NAD’s CS1 is an easy, affordable way to bring hi-res streaming to your hi-fi system

If you have a system with a CD player or turntable that you love, but want to add music skills to it, your wish is NAD’s command. The Canadian hi-fi brand has launched the CS1, an affordable, high-resolution music streamer designed to bless traditional hi-fi setups with streaming capabilities or combine with powered speakers to form a modern, space-saving system.

While the CS1’s £299/£349 price puts it at the cheaper end of the streamer market, suited to similar budget electronics, NAD promises “audiophile streaming” here thanks to the inclusion of “audiophile components”. One is a digital stage based on Texas Instruments’ PCM5141 DAC, a design that NAD says is “known for its extremely low noise, excellent dynamic performance and immunity to clock jitter”.

NAD has an arsenal of standalone streamers and streaming amplifiers based on sister brand Bluesound’s BluOS multiroom streaming platform, though the CS1 is purely an endpoint and only supports third-party streaming protocols such as Google Cast, Apple AirPlay 2, Spotify Connect, and Tidal Connect. This increasingly popular route means music can be streamed directly to the CS1 from Apple, Android and Google devices and native music service apps, rather than through a dedicated product app.
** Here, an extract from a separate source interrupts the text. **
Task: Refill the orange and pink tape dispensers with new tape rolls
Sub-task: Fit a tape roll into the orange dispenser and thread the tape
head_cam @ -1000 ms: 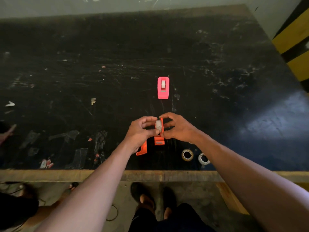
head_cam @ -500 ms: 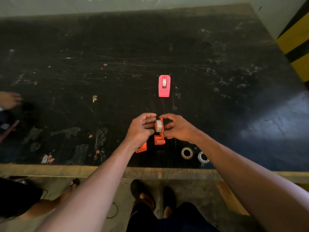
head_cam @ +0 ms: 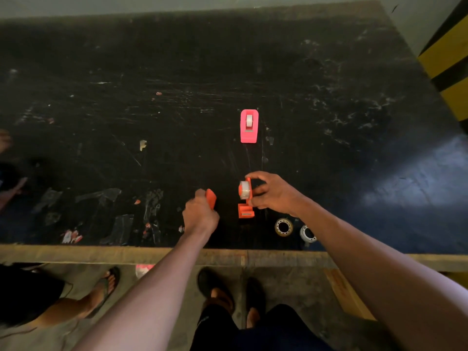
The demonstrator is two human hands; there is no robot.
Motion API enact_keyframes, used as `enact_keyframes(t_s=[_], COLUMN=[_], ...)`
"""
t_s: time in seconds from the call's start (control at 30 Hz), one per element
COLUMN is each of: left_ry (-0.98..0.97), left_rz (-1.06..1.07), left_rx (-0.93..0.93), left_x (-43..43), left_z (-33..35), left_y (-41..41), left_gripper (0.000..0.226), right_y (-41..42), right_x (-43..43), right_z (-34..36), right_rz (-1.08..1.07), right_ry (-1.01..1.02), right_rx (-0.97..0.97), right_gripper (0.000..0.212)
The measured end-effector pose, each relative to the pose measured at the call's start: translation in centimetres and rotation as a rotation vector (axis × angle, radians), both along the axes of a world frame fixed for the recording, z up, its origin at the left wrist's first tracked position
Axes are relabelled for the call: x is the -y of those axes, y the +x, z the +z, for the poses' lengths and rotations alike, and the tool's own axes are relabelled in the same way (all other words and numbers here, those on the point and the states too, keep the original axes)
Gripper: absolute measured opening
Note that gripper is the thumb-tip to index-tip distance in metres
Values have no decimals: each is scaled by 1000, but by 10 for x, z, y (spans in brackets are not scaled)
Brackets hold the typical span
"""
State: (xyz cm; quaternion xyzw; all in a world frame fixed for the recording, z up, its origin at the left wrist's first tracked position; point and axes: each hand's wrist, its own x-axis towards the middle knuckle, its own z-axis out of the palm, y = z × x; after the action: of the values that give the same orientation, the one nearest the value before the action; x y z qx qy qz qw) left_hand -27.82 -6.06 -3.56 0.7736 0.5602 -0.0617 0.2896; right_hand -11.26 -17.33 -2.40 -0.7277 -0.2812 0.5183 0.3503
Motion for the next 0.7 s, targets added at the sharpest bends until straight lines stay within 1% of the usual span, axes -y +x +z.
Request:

As is typical for music streamers, the connection to the internet via Wi-Fi or Ethernet is your choice.


(Image credit: NAD)

DLNA support enables playback of music files over the network – the CS1 supports high-resolution audio up to 24-bit/192kHz and can also play MQA files/streams – while Bluetooth is onboard for quick and easy offline streaming. Roon is also conveniently supported for subscribers to that library management platform.